- [Assignment] Show the lines of the material that contain the word "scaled".

- [Data shown]

• • • • •

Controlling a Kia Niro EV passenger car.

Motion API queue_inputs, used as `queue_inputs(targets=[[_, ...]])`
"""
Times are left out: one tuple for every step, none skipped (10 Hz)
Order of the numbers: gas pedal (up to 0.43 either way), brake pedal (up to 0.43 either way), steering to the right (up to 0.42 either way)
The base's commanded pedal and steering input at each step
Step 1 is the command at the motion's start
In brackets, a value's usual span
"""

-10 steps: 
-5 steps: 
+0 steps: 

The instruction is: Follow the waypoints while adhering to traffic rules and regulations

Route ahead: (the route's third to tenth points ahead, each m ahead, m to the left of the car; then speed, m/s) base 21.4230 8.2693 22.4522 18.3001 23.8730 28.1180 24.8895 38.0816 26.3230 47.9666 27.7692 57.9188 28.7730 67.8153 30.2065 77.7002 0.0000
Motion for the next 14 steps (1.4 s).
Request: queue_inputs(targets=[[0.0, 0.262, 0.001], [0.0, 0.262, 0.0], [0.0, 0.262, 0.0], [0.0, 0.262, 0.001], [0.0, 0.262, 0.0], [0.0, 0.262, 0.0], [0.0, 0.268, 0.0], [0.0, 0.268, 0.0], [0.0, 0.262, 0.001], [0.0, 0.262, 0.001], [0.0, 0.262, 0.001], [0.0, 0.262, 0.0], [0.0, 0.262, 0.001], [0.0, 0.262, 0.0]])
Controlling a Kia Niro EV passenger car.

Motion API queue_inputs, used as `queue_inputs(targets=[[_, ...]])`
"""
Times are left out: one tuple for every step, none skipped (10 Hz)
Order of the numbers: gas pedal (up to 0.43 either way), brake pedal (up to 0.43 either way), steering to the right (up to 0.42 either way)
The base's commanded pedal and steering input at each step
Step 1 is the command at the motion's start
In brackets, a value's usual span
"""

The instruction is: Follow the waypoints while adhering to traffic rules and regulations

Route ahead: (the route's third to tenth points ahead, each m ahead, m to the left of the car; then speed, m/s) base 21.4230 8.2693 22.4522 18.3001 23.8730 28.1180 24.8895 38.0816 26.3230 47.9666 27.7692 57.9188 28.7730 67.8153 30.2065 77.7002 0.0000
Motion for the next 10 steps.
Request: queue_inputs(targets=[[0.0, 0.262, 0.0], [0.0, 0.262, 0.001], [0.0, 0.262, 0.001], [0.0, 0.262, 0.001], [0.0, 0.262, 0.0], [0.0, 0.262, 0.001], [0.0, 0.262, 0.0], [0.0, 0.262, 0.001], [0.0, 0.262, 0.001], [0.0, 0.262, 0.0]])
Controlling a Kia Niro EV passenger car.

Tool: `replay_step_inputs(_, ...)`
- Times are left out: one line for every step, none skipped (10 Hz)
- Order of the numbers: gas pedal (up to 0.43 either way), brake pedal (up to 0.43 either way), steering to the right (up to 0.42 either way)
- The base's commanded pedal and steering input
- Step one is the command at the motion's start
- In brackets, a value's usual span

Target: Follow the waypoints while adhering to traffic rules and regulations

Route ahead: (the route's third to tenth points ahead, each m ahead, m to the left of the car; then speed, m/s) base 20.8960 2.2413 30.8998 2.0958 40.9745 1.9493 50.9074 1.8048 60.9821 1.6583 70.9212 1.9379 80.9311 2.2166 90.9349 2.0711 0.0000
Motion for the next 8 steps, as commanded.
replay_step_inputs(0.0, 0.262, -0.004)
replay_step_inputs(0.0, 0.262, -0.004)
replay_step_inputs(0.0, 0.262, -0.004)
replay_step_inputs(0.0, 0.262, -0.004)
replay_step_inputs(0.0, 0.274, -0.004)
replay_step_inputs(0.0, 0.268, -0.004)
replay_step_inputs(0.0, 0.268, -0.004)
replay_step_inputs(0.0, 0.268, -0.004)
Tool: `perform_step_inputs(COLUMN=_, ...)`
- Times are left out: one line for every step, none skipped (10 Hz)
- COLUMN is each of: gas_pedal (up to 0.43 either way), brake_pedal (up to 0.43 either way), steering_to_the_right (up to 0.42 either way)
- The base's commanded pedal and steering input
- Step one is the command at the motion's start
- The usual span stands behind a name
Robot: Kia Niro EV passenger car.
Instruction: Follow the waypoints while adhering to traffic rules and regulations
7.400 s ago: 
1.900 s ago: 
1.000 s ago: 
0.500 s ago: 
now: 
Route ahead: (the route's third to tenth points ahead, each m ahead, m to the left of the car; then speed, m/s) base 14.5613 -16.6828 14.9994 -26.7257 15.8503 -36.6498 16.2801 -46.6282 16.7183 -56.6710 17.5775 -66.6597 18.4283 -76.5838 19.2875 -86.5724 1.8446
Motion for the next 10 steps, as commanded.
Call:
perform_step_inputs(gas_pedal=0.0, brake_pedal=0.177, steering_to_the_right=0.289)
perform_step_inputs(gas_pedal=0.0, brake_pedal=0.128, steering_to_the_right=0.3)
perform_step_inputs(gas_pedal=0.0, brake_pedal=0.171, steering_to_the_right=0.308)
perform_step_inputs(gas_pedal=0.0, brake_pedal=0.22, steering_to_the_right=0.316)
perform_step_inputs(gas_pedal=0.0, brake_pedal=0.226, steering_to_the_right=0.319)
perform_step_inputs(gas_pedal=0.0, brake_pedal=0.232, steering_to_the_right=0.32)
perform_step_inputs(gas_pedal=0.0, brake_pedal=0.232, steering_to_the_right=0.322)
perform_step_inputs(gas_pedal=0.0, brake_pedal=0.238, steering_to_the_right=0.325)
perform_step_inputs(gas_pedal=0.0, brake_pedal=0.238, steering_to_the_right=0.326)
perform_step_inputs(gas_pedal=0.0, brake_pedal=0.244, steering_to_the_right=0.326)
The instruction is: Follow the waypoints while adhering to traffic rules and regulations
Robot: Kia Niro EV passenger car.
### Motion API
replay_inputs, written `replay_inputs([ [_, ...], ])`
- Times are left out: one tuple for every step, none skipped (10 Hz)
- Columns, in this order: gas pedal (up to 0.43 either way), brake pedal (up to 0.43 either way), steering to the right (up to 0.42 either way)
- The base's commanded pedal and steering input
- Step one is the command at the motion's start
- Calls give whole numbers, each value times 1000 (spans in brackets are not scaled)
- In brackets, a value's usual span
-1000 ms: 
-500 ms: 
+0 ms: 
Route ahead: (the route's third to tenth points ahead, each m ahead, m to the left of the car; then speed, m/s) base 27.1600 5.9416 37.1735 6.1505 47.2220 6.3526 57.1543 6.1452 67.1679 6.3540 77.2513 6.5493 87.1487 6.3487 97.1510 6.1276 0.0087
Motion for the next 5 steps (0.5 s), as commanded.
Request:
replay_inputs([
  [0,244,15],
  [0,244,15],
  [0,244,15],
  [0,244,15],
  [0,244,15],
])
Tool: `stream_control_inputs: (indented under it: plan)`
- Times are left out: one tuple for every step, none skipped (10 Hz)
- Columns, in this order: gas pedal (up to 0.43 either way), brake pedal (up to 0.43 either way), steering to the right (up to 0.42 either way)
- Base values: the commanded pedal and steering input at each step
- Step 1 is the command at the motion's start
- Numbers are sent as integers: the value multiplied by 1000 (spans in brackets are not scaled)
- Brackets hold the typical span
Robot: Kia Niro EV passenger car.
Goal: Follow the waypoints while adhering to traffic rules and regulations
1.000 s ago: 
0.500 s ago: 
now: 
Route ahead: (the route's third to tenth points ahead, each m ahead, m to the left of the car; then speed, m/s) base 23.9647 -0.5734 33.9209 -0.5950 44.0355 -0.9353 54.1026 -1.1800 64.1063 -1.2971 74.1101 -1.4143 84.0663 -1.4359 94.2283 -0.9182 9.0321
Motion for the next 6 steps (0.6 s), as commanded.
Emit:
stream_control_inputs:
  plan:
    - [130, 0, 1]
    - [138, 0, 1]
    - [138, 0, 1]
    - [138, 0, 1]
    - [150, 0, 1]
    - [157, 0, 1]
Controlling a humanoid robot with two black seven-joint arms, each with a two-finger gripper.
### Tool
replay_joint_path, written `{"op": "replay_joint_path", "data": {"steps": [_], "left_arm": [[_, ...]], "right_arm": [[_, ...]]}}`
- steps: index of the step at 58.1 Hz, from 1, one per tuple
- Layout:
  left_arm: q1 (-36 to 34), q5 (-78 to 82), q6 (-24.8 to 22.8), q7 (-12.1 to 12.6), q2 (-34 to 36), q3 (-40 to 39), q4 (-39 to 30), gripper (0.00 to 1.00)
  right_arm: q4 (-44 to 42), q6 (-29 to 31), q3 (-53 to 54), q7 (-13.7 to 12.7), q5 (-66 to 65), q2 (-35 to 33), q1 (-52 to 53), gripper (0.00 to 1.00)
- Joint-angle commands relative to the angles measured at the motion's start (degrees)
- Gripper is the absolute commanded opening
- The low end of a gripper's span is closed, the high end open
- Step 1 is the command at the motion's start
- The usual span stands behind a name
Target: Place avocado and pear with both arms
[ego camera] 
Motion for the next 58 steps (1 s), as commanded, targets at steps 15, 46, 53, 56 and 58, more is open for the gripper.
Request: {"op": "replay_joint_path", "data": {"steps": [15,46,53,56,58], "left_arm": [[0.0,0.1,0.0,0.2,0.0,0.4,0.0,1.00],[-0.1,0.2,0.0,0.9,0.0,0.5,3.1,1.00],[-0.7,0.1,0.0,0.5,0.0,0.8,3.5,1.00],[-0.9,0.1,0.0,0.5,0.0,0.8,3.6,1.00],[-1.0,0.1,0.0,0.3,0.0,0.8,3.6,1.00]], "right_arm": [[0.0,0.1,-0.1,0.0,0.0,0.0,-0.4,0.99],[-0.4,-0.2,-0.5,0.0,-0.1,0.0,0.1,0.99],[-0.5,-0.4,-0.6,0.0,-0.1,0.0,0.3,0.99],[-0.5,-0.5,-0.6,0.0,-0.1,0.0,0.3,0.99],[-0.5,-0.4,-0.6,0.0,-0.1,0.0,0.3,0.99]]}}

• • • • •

- [Exercise response]
- Calls give whole numbers, each value times 1000 (spans in brackets are not scaled)
- Numbers are sent as integers: the value multiplied by 1000 (spans in brackets are not scaled)

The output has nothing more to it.